As spring became summer, COVID-19 took severe tolls on our project partners and their fieldwork abilities. Fewer staff allowed in facilities meant fewer hands to care for animals and to participate in field operations. Although some partners like the Santa Monica Bay Foundation continue to dive, the planned monitoring and outplanting for spring 2020 was never completed and resulted in a significant data gap. Unlike the Bay Foundation, NOAA SWFSC ‘s dive program was shut down completely, and approval to outplant was not received until September. This removed critical people from the project—NOAA’s closed-circuit rebreather divers. This special SCUBA certification allows researchers to considerably prolong their bottom time, thereby increasing their efficiency. Without NOAA SWFSC, it took the remaining partners 2-3 times longer than normal to accomplish tasks. This came at not only a greater expense to the program’s budget, which is funded almost exclusively through grants, but to the program’s safety. In addition to communication difficulties created by multiple socially-distanced vessels, smaller teams mean repeated dive-days and increased task loads, making the overall dive operation less safe.
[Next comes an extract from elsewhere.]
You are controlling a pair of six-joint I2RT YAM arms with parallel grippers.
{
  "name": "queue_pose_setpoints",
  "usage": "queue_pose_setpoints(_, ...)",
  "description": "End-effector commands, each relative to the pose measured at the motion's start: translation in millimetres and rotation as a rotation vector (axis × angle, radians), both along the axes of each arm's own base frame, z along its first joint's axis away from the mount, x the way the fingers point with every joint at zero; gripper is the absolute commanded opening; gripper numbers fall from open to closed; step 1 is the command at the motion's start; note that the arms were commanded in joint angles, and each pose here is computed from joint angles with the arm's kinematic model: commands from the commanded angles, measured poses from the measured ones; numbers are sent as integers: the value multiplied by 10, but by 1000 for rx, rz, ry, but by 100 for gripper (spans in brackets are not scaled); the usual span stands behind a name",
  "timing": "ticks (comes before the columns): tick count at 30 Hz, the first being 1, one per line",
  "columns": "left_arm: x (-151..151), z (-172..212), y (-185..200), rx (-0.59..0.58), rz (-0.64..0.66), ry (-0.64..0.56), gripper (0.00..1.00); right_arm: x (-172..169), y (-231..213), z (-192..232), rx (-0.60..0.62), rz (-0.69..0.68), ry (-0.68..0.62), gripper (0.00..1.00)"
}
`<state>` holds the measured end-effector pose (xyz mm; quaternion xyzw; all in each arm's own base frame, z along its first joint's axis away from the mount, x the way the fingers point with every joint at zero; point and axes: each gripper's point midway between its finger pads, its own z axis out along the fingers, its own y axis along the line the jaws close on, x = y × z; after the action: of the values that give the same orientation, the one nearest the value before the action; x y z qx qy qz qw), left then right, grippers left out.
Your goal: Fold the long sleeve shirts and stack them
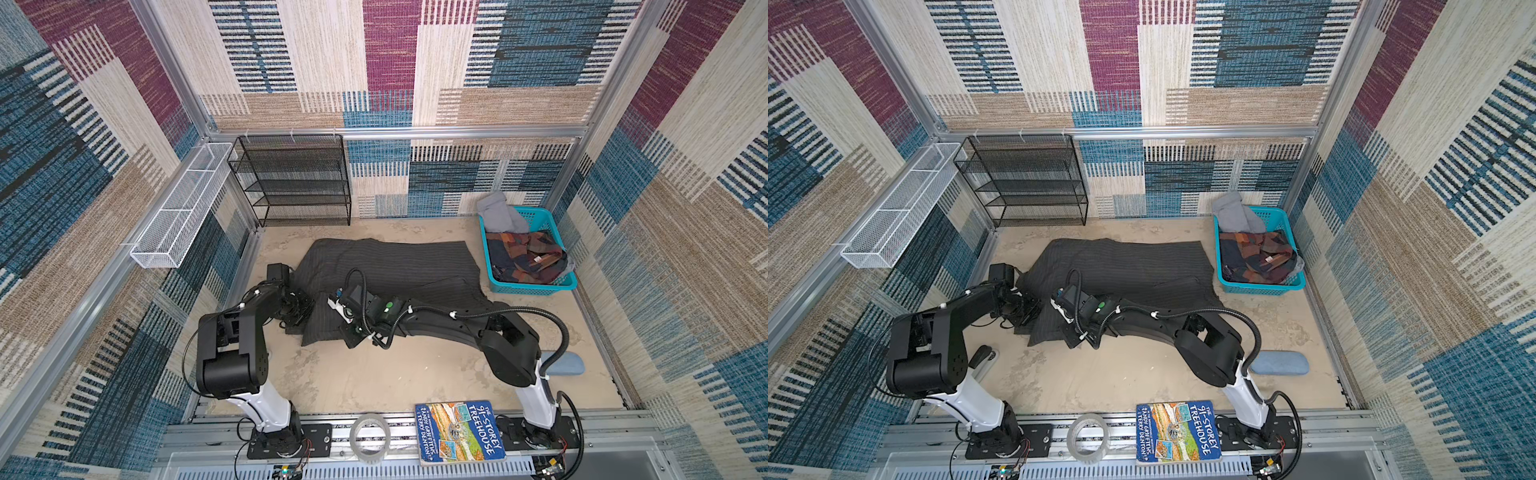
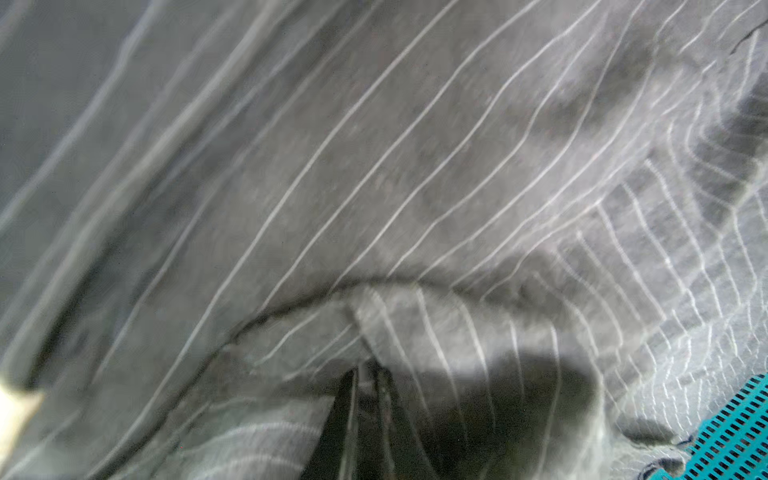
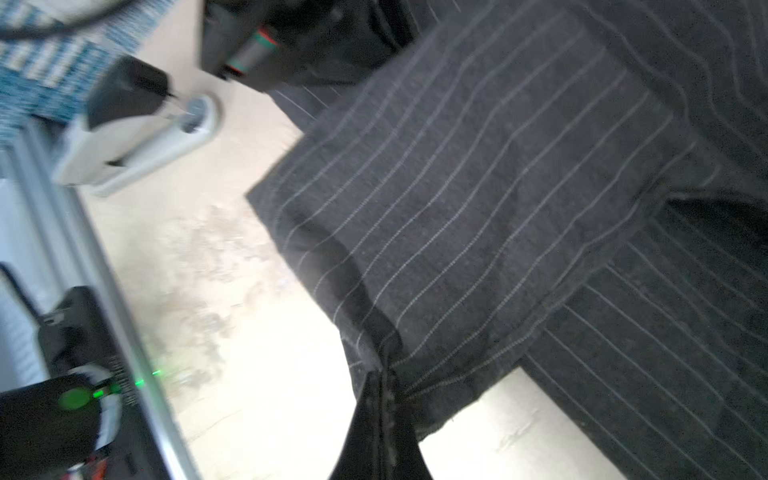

Luckily, this team of professionals has avoided any safety concerns. This is where the coalition is both at an advantage and disadvantage. On one hand, as described above, raising white abalone takes a village. Having some partners able to outplant earlier than SWFSC has meant that the program was able to get rolling earlier than if it had been SWFSC alone. On the other hand, the program relies on every person in the village to be present, or else the safety and efficacy of the program are compromised.
NOAA SWFSC’s phased reintegration plan is closely tied to San Diego County’s COVID-19 caseload statistics, and we are all aware that there is a lingering threat that we could return to a lockdown. Luckily, the White Abalone Project has received approval to continue outplanting into December. Thanks to this hardworking team, white abalone have now been successfully outplanted into waters off of San Diego and Los Angeles for the second time in history. Jenny Hofmeister, an invertebrate program environmental scientist for CDFW, reports that monitors are also starting to see handfuls of survivors from last year. This supports a comment made to me by NOAA’s Senior Fishery Biologist Melissa Neuman, that “white abalone need a full team of partners in order to be restored”. Just as our fragile white abalone populations depend on a certain threshold of comrades to thrive, we too can find strength in numbers. We are both only as strong as our networks.